====== DATA EXTRACT ======

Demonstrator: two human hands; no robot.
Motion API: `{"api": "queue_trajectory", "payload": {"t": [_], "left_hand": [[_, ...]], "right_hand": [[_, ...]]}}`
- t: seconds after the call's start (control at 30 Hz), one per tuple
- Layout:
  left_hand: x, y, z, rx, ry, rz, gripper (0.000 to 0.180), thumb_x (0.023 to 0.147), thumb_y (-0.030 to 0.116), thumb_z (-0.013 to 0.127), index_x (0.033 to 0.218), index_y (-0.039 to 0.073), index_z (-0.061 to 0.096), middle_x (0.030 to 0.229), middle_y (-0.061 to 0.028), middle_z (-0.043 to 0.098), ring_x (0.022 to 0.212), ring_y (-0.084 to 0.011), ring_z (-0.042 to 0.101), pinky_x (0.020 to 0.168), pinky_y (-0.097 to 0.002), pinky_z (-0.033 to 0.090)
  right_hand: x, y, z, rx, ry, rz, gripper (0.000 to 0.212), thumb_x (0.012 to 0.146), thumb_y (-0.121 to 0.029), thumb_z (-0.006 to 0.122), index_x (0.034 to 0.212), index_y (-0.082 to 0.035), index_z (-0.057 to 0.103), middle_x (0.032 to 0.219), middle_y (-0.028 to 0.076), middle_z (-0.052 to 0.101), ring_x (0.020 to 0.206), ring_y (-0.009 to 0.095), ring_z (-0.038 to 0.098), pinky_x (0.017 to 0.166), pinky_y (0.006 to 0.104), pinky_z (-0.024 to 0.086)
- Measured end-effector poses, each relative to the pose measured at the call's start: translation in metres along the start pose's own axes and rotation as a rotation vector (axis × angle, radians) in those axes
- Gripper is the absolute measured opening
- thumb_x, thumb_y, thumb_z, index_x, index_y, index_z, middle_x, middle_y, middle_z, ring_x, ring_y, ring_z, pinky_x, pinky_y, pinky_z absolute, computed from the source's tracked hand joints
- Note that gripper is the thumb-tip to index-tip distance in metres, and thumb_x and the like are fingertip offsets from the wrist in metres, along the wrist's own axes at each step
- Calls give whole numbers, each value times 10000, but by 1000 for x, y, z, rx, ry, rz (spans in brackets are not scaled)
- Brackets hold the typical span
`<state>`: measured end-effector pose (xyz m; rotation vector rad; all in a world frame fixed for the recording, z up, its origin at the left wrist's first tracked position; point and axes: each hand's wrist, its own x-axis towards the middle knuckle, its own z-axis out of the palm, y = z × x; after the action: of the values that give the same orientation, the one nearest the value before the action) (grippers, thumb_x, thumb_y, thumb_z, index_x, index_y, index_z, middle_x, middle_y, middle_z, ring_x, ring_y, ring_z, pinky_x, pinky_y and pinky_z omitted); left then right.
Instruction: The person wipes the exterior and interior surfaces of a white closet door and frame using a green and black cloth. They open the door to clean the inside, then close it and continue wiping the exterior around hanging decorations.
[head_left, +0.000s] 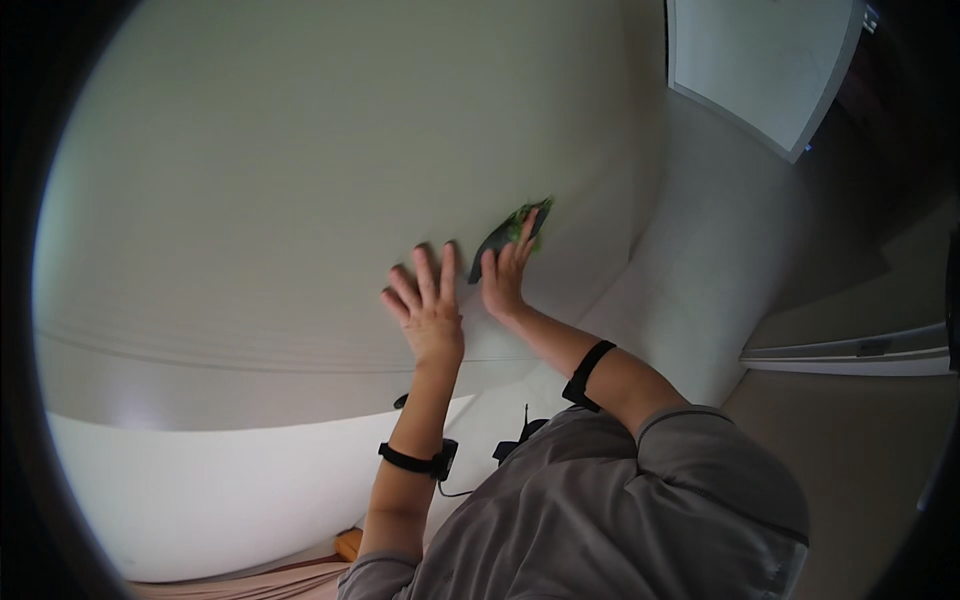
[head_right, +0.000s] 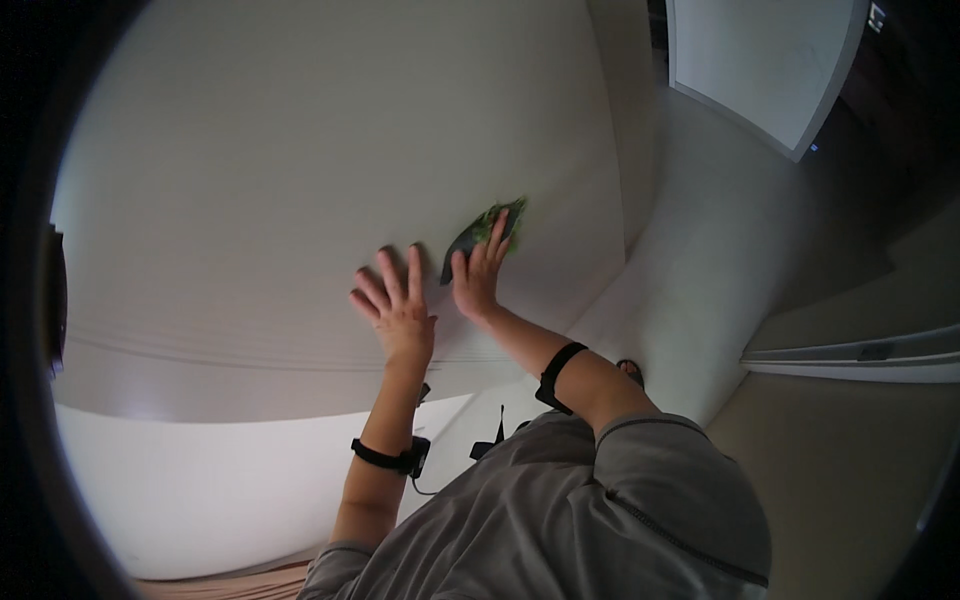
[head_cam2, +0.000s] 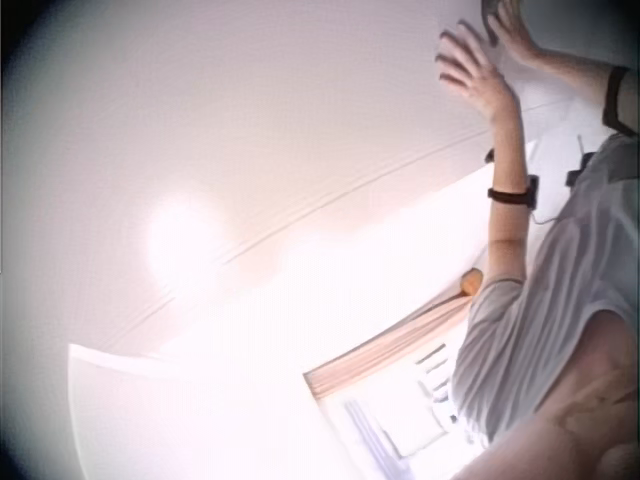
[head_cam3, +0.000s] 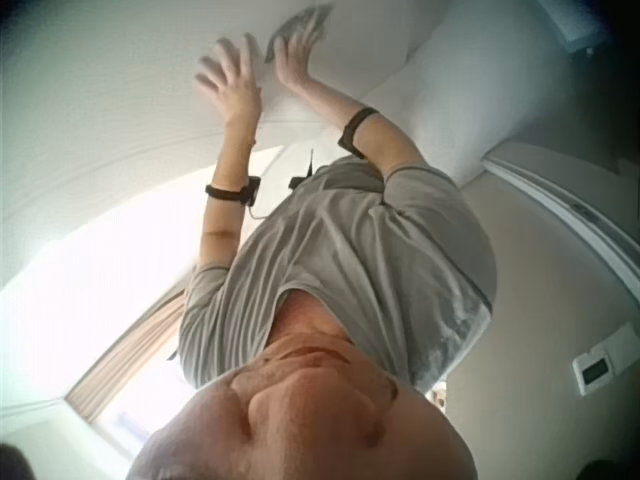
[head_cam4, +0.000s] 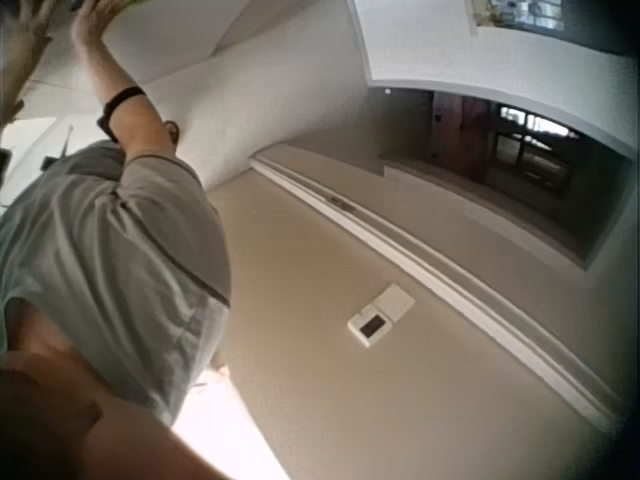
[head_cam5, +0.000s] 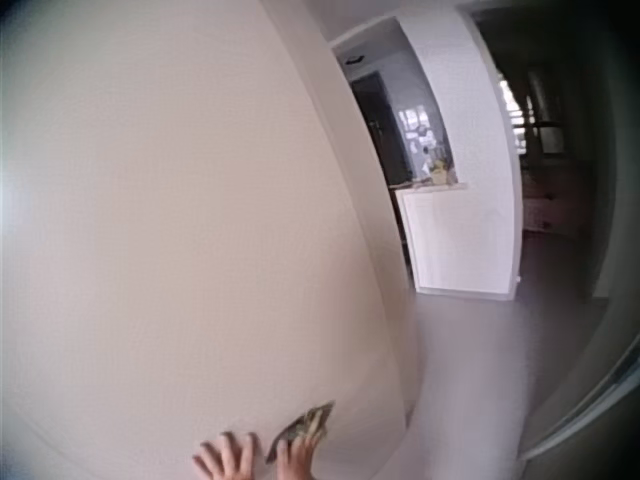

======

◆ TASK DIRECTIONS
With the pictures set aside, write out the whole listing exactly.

◆ SOLUTION FOR THIS EXERCISE
Demonstrator: two human hands; no robot.
Motion API: `{"api": "queue_trajectory", "payload": {"t": [_], "left_hand": [[_, ...]], "right_hand": [[_, ...]]}}`
- t: seconds after the call's start (control at 30 Hz), one per tuple
- Layout:
  left_hand: x, y, z, rx, ry, rz, gripper (0.000 to 0.180), thumb_x (0.023 to 0.147), thumb_y (-0.030 to 0.116), thumb_z (-0.013 to 0.127), index_x (0.033 to 0.218), index_y (-0.039 to 0.073), index_z (-0.061 to 0.096), middle_x (0.030 to 0.229), middle_y (-0.061 to 0.028), middle_z (-0.043 to 0.098), ring_x (0.022 to 0.212), ring_y (-0.084 to 0.011), ring_z (-0.042 to 0.101), pinky_x (0.020 to 0.168), pinky_y (-0.097 to 0.002), pinky_z (-0.033 to 0.090)
  right_hand: x, y, z, rx, ry, rz, gripper (0.000 to 0.212), thumb_x (0.012 to 0.146), thumb_y (-0.121 to 0.029), thumb_z (-0.006 to 0.122), index_x (0.034 to 0.212), index_y (-0.082 to 0.035), index_z (-0.057 to 0.103), middle_x (0.032 to 0.219), middle_y (-0.028 to 0.076), middle_z (-0.052 to 0.101), ring_x (0.020 to 0.206), ring_y (-0.009 to 0.095), ring_z (-0.038 to 0.098), pinky_x (0.017 to 0.166), pinky_y (0.006 to 0.104), pinky_z (-0.024 to 0.086)
- Measured end-effector poses, each relative to the pose measured at the call's start: translation in metres along the start pose's own axes and rotation as a rotation vector (axis × angle, radians) in those axes
- Gripper is the absolute measured opening
- thumb_x, thumb_y, thumb_z, index_x, index_y, index_z, middle_x, middle_y, middle_z, ring_x, ring_y, ring_z, pinky_x, pinky_y, pinky_z absolute, computed from the source's tracked hand joints
- Note that gripper is the thumb-tip to index-tip distance in metres, and thumb_x and the like are fingertip offsets from the wrist in metres, along the wrist's own axes at each step
- Calls give whole numbers, each value times 10000, but by 1000 for x, y, z, rx, ry, rz (spans in brackets are not scaled)
- Brackets hold the typical span
`<state>`: measured end-effector pose (xyz m; rotation vector rad; all in a world frame fixed for the recording, z up, its origin at the left wrist's first tracked position; point and axes: each hand's wrist, its own x-axis towards the middle knuckle, its own z-axis out of the palm, y = z × x; after the action: of the values that give the same orientation, the one nearest the value before the action) (grippers, thumb_x, thumb_y, thumb_z, index_x, index_y, index_z, middle_x, middle_y, middle_z, ring_x, ring_y, ring_z, pinky_x, pinky_y and pinky_z omitted); left then right.
Instruction: The person wipes the exterior and interior surfaces of a white closet door and frame using a green and black cloth. They open the door to clean the inside, then close it and continue wiping the exterior around hanging decorations.
[head_left, +0.000s] 
[head_right, +0.000s] 
[head_cam2, +0.000s] 
[head_cam3, +0.000s] 
[head_cam4, +0.000s] 
[head_cam5, +0.000s] 

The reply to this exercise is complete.